_WORK REQUIRED_. Using the records below, quote only the span that opens with the line containing "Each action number" and closes with the line containing "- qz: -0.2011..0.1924", exactly and inclusively.

_EXERCISE INPUT_.
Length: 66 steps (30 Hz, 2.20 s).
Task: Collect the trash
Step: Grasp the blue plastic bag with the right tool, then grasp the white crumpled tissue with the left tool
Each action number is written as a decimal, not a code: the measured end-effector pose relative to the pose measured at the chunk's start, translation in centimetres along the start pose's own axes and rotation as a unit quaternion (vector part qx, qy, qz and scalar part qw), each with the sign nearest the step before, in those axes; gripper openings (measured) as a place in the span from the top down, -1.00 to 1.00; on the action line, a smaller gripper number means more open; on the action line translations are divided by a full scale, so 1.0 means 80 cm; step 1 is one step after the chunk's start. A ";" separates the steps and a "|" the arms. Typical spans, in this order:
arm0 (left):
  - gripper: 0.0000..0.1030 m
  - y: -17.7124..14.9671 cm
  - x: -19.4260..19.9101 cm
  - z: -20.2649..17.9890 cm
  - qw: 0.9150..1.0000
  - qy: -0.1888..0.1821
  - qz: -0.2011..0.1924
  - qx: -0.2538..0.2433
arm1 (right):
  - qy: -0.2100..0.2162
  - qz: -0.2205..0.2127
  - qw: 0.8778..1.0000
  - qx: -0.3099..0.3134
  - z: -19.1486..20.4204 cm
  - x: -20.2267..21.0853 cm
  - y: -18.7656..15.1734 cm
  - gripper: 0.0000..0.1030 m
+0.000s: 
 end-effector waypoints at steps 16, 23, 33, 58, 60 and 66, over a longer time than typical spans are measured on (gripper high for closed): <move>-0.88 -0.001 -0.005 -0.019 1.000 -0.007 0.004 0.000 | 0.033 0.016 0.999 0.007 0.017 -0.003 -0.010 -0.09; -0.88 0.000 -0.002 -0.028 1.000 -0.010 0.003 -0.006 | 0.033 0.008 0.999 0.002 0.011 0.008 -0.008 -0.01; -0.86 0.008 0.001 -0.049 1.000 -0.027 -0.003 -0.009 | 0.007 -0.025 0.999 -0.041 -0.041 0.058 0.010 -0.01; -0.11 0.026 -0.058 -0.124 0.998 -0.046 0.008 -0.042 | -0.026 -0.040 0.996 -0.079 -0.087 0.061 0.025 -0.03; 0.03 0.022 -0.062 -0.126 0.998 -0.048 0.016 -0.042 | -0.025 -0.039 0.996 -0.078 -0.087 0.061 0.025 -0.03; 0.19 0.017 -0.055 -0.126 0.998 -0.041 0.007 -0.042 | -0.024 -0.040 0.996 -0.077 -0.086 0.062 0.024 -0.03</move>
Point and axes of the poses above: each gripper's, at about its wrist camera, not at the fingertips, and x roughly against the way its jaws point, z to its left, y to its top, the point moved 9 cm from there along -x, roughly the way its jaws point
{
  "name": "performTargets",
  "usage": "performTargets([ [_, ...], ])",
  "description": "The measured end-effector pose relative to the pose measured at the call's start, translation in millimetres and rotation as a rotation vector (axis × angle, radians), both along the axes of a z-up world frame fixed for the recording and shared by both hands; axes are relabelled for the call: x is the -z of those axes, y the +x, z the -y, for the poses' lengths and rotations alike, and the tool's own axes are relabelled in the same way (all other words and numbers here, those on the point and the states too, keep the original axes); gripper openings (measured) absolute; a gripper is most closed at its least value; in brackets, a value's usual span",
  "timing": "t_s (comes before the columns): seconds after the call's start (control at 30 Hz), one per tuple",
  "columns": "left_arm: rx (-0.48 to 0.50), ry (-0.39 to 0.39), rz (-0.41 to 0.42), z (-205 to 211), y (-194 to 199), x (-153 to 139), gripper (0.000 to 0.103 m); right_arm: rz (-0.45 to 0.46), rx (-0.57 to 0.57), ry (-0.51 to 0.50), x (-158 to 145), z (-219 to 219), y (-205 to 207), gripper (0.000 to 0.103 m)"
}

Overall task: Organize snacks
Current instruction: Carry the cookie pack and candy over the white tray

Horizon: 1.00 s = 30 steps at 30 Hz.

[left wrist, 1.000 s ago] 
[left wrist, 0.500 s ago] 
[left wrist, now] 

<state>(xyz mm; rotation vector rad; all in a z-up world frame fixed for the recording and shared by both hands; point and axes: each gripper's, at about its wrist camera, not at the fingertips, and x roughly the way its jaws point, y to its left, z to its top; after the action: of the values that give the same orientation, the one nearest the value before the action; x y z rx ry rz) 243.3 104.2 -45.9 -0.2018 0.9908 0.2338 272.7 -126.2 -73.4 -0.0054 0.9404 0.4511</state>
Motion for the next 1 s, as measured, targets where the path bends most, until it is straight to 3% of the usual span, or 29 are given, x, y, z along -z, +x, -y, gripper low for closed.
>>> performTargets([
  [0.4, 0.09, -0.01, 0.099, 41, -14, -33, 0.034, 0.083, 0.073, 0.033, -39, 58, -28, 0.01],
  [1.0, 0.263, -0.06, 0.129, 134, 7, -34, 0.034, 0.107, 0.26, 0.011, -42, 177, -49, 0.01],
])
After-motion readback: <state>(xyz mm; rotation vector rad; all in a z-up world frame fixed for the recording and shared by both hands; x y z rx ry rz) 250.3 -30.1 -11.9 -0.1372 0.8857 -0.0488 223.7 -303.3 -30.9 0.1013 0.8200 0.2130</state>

_RESPONSE TO THE TASK_.
Each action number is written as a decimal, not a code: the measured end-effector pose relative to the pose measured at the chunk's start, translation in centimetres along the start pose's own axes and rotation as a unit quaternion (vector part qx, qy, qz and scalar part qw), each with the sign nearest the step before, in those axes; gripper openings (measured) as a place in the span from the top down, -1.00 to 1.00; on the action line, a smaller gripper number means more open; on the action line translations are divided by a full scale, so 1.0 means 80 cm; step 1 is one step after the chunk's start. A ";" separates the steps and a "|" the arms. Typical spans, in this order:
arm0 (left):
  - gripper: 0.0000..0.1030 m
  - y: -17.7124..14.9671 cm
  - x: -19.4260..19.9101 cm
  - z: -20.2649..17.9890 cm
  - qw: 0.9150..1.0000
  - qy: -0.1888..0.1821
  - qz: -0.2011..0.1924

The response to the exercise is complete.